▶ [Task details] Once every line in the data that follows has been checked for the word "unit", give only the number of lines that hold it.
-------- Dataset extract --------
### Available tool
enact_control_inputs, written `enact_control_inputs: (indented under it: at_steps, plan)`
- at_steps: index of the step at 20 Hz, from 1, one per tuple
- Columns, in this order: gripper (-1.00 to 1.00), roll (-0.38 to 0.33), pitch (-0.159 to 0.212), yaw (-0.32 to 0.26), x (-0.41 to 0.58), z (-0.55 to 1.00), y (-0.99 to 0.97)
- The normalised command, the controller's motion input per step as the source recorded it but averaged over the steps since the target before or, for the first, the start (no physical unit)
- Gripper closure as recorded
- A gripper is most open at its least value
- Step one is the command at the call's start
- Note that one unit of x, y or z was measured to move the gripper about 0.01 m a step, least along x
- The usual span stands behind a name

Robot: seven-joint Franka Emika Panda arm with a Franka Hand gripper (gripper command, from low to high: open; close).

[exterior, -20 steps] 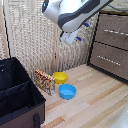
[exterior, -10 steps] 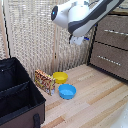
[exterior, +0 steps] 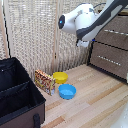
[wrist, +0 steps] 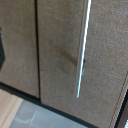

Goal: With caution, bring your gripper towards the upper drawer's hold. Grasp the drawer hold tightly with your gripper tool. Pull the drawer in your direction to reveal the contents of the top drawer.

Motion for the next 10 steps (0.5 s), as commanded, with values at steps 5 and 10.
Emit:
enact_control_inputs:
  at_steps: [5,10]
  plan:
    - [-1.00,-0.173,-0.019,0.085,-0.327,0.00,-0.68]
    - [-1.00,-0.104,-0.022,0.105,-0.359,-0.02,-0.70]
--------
▶ [Written solution] 2